Thanks to Bhargav and some editing by yours truly we now have a section on formal glueing in the stacks project. In fact it is in a new chapter entitled “More Algebra”. The main results are Proposition Tag 05ER, Theorem Tag 05ES, and Proposition Tag 05ET (look up tags here). The original more self-contained version can be found on Bhargav’s home page.

What can you do with this? Well, the simplest application is perhaps the following. Suppose that you have a curve C over a field k and a closed point p ∈ C. Denote D the spectrum of the completion of the local ring of C at p, and denote D* the punctured spectrum. Then there exists an equivalence of categories between quasi-coherent sheaves on C and triples (F_U, F_D, φ) where F_U is a quasi-coherent sheaf on on U = C – {p} and F_D is a quasi-coherent sheaf on D and φ : F_U|_{D*} —> F_D|_{D*} is an isomorphism of quasi-coherent sheaves on D*.
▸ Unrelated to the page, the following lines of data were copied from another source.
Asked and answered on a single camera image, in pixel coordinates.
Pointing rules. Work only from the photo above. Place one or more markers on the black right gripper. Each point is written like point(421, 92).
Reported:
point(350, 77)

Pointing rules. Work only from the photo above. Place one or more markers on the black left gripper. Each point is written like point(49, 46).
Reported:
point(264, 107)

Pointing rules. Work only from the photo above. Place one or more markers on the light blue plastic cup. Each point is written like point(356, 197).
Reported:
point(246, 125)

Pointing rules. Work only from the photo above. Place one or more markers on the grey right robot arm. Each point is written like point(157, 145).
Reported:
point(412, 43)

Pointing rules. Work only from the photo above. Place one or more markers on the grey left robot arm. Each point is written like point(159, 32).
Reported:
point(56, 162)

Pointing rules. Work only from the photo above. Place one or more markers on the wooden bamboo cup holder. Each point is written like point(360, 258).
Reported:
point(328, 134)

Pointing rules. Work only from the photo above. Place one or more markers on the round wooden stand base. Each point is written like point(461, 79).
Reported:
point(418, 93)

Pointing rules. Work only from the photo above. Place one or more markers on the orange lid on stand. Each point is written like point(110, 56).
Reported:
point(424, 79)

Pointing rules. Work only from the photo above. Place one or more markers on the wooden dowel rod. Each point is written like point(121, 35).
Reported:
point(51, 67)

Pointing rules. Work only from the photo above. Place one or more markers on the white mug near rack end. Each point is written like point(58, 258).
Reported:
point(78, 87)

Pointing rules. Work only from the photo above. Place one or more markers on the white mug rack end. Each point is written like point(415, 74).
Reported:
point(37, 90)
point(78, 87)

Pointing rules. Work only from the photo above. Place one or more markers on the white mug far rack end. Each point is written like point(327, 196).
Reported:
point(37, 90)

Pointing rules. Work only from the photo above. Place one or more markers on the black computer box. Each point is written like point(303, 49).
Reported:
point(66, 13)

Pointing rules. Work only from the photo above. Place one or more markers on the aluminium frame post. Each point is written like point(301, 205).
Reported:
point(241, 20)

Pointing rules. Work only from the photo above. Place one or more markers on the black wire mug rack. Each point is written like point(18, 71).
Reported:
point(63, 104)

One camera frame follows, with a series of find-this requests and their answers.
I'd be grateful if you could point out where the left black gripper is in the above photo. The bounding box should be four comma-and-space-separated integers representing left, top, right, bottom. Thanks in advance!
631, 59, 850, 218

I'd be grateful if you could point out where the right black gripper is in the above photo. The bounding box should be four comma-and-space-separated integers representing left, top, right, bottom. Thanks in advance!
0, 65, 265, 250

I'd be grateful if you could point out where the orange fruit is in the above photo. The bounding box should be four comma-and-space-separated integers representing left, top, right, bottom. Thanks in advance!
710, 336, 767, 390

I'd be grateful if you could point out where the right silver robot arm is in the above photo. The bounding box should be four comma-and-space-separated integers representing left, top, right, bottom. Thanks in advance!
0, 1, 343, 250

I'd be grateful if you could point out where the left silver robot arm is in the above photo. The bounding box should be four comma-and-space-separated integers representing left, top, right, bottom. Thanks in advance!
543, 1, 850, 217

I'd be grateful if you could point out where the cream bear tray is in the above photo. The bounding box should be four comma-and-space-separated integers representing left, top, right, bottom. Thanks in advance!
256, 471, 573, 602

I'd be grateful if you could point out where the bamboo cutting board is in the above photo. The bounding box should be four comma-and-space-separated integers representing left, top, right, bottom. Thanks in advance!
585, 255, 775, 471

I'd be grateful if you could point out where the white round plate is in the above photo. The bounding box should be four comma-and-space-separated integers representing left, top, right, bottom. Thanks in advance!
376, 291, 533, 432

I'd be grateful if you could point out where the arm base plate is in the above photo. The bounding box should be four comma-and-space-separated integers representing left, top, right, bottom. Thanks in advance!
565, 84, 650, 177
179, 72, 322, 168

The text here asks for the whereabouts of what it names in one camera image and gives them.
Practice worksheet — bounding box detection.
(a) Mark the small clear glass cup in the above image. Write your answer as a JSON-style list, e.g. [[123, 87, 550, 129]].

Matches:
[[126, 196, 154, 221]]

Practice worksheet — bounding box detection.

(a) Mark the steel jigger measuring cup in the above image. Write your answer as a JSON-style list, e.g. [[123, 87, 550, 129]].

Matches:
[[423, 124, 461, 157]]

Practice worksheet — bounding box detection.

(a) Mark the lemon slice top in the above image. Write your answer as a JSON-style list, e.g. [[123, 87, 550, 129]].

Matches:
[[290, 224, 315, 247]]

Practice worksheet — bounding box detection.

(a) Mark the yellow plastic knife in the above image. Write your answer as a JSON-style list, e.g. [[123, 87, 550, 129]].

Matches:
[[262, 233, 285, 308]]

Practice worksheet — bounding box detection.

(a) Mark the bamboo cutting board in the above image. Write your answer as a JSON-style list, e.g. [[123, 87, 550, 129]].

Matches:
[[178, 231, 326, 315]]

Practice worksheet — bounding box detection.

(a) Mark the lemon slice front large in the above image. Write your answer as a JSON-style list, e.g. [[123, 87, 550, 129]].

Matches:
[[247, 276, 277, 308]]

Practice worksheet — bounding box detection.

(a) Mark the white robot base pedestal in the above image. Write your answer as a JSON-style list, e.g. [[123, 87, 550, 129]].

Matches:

An interesting special case occurs when considering vector bundles with trivial determinant, i.e., finite locally free sheaves with trivial determinant. Namely, in this case the sheaves F_U and F_D are automatically free(!) and we can think of φ as an invertible matrix with coefficients in O(D^*). In other words, the set of isomorphism classes of vector bundles of rank n with trivial determinant on C is given by the double coset space

SL_n(O(U)) \ SL_n(O(D*)) / SL_n(O(D))

Another interesting application concerns the study of “models” of schemes over C. Namely, instead of considering quasi-coherent sheaves we could consider triples (X_U, X_D, φ) where X_U is a scheme over U, and so on. In this generality it is probably not the case that such triples correspond to schemes over C (counter example anybody?). But if X_U, resp. X_D is affine over U, resp. D or if they are endowed with compatible (via φ) relatively ample invertible sheaves, then the result above implies in a straightforward manner that the triple (X_U, X_D, φ) arises from a scheme X over C.